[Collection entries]
== == ==
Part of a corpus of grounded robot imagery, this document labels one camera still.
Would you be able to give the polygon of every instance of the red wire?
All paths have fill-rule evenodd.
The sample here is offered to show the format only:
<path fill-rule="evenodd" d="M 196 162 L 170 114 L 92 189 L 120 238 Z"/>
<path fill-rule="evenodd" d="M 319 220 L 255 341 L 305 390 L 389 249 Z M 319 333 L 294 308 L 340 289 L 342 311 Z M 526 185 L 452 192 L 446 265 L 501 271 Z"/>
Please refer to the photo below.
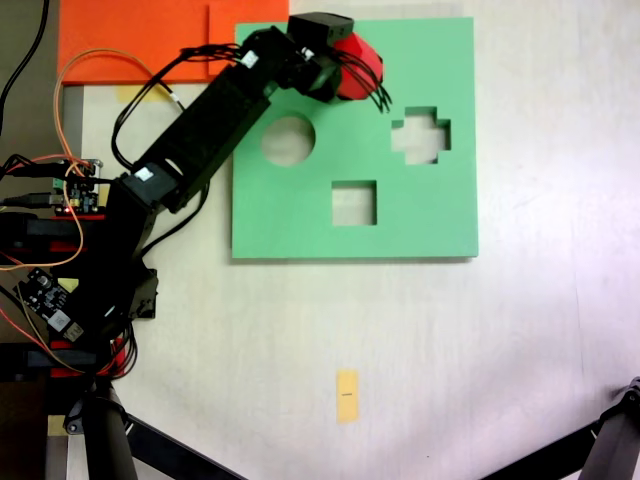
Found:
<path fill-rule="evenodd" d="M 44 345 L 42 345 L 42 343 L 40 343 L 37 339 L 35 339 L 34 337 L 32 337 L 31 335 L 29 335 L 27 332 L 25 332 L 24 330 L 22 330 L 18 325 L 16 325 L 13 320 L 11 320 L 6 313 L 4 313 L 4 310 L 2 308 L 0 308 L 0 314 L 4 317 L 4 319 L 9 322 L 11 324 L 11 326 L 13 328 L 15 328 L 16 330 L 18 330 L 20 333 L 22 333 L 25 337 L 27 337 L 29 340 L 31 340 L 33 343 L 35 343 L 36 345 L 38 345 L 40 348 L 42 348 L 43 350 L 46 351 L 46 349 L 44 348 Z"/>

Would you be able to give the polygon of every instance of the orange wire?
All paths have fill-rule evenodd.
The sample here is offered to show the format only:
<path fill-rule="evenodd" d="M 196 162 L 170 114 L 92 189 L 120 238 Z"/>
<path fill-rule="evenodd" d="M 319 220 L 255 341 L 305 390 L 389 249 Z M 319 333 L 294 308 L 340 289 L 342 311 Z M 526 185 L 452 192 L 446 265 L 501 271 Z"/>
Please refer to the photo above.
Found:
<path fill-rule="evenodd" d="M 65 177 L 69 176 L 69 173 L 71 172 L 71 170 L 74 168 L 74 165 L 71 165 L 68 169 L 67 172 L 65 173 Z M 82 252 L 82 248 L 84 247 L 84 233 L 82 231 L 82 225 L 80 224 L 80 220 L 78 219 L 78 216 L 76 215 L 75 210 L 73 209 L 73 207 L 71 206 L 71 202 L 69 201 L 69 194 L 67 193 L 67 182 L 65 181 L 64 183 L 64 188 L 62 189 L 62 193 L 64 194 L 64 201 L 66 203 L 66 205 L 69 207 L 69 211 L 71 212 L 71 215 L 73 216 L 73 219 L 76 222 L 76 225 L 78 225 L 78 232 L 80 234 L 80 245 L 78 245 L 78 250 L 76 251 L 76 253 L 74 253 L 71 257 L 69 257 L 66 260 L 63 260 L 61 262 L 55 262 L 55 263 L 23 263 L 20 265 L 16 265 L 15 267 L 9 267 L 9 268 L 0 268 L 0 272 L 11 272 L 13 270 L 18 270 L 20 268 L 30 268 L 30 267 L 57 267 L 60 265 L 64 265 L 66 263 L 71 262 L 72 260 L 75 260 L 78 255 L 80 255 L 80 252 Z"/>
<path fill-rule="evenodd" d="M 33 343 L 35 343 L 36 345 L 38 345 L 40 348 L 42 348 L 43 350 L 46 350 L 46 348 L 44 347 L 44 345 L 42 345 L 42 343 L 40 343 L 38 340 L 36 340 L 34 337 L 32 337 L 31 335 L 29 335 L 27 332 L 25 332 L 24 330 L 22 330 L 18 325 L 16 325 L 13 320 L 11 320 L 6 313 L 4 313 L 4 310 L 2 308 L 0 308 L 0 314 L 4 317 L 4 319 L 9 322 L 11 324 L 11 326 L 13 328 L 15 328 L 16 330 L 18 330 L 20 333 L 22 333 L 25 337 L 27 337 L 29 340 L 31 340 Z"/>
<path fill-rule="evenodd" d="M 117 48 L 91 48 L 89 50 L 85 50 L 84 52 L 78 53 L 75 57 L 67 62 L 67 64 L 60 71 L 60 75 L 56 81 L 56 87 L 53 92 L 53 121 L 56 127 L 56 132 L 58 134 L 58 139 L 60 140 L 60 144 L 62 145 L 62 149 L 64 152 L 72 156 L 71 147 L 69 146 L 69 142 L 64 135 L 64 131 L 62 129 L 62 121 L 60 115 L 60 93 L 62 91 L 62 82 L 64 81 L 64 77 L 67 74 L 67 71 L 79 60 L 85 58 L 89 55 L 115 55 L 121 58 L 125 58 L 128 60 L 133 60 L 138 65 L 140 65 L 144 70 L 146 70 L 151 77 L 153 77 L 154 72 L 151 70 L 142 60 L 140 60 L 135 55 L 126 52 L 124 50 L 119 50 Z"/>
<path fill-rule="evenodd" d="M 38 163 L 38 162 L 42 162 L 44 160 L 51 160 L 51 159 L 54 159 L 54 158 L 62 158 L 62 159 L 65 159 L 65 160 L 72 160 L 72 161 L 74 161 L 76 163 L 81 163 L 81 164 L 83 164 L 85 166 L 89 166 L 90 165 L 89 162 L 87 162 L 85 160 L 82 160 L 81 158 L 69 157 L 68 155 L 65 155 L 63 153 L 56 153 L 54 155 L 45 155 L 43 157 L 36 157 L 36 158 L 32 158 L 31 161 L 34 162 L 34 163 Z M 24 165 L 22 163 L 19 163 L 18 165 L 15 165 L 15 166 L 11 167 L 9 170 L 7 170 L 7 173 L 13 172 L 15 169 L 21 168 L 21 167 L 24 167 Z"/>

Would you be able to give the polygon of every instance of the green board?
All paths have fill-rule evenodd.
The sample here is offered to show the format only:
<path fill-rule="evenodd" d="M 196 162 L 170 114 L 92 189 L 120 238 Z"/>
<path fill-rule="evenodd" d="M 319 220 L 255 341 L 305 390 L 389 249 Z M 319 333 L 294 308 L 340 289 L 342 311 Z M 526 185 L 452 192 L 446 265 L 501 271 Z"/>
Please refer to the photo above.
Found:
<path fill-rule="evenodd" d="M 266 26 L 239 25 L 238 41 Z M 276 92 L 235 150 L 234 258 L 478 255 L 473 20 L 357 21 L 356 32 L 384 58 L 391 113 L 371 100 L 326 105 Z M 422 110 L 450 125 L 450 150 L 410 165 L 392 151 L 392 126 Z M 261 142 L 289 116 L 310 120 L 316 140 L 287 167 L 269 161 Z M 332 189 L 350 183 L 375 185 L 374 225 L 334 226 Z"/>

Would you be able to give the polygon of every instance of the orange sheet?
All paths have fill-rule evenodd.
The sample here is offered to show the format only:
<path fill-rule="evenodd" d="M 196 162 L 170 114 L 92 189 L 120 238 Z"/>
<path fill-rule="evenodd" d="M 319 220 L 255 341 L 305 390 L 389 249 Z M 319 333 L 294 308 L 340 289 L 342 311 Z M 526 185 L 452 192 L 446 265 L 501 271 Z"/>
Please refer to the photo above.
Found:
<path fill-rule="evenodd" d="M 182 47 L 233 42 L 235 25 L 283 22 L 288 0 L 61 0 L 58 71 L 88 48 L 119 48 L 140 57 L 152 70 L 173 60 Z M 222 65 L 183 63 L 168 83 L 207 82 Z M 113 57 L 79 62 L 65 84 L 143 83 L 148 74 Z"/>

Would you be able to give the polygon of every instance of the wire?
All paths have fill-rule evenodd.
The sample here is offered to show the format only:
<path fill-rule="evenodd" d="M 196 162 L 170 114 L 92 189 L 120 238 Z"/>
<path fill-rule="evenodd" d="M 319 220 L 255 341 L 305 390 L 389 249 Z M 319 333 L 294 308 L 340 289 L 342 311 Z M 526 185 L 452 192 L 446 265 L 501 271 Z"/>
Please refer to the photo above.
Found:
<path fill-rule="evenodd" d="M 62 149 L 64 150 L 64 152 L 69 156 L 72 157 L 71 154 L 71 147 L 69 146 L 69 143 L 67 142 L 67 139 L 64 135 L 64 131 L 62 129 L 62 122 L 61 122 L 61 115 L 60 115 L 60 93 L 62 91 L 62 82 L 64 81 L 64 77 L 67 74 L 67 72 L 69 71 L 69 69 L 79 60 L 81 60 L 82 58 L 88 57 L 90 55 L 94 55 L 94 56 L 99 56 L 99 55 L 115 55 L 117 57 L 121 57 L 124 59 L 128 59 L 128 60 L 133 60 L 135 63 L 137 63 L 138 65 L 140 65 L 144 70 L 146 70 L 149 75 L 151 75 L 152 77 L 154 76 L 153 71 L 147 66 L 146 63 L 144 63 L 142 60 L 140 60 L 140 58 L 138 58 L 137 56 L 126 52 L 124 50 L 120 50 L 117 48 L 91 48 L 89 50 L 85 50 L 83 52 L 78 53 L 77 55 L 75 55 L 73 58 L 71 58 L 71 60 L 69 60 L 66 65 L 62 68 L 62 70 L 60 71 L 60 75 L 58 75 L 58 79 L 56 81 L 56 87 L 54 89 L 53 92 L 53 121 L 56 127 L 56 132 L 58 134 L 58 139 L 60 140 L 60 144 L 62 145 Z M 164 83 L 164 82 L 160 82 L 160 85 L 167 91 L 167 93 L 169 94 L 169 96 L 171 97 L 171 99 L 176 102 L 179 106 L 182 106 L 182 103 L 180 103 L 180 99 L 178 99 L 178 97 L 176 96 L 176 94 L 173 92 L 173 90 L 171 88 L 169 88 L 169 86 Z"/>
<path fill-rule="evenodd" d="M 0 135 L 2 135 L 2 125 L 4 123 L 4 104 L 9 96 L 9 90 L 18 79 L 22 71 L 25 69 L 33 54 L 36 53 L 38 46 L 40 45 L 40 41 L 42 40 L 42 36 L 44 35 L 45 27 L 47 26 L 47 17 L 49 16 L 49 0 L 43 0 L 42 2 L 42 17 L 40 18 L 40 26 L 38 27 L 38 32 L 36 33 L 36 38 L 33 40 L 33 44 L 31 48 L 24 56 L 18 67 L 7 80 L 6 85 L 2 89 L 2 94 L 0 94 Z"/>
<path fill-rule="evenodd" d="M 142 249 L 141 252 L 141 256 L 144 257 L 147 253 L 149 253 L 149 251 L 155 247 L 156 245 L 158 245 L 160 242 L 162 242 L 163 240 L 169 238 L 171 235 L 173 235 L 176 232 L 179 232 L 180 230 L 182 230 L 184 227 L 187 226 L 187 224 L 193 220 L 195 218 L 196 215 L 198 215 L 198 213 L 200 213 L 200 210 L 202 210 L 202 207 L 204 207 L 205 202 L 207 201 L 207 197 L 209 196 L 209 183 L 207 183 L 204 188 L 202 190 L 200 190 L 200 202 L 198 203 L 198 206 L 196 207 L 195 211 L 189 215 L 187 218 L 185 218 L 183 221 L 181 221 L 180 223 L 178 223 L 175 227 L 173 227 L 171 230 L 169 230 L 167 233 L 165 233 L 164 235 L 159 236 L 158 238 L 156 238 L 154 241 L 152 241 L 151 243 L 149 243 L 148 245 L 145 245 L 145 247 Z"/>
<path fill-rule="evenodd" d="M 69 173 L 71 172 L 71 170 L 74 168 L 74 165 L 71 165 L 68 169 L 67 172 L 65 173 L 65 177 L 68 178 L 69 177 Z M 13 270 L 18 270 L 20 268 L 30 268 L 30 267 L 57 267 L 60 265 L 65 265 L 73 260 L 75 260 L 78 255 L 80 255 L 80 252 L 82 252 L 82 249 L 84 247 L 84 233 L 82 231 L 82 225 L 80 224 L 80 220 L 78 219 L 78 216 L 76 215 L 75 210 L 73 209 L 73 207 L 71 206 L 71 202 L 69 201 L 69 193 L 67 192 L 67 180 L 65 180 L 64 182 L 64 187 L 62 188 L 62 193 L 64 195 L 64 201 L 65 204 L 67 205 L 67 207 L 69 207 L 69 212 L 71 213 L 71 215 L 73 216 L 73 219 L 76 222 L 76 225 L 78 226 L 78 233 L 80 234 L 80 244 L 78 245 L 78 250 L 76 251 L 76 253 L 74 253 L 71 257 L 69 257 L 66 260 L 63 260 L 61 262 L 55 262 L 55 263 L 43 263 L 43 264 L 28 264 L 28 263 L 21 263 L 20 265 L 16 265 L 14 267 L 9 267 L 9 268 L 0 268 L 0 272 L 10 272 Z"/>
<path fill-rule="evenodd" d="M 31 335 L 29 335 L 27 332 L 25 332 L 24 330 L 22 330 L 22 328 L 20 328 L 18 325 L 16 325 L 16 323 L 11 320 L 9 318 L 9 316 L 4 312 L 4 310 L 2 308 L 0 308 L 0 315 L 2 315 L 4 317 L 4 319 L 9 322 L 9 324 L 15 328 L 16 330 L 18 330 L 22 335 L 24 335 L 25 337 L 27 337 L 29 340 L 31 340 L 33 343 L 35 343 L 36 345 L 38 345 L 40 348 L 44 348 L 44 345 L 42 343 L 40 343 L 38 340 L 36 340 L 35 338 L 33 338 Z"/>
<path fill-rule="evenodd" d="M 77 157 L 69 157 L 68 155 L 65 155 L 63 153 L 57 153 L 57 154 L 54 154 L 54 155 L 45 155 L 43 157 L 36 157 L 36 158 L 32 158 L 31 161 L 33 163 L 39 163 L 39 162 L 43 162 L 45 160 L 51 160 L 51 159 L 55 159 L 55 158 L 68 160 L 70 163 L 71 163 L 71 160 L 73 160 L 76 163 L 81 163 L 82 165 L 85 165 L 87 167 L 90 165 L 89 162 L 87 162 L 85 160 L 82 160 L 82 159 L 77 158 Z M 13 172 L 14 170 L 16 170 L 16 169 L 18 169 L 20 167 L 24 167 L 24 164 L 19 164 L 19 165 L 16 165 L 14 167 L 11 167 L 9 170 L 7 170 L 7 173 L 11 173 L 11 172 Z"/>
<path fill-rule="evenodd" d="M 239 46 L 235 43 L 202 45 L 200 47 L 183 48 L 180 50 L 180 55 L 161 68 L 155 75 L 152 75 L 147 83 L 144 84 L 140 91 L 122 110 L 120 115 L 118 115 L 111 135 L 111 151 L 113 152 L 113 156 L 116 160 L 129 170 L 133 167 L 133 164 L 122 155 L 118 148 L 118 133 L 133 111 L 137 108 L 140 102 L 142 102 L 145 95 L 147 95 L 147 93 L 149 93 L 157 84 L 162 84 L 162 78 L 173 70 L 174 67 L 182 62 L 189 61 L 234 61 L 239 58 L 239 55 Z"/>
== == ==
▶ [ASSIGNED TASK]
Reproduce every line of the entries above, unchanged, from the very first one down to and including the line containing "Please refer to the photo below.".

▶ [OUTPUT OF THE EXERCISE]
Part of a corpus of grounded robot imagery, this document labels one camera still.
Would you be able to give the polygon of every instance of the red wire?
All paths have fill-rule evenodd.
The sample here is offered to show the format only:
<path fill-rule="evenodd" d="M 196 162 L 170 114 L 92 189 L 120 238 Z"/>
<path fill-rule="evenodd" d="M 319 220 L 255 341 L 305 390 L 389 249 Z M 319 333 L 294 308 L 340 289 L 342 311 Z M 526 185 L 452 192 L 446 265 L 501 271 Z"/>
Please refer to the photo below.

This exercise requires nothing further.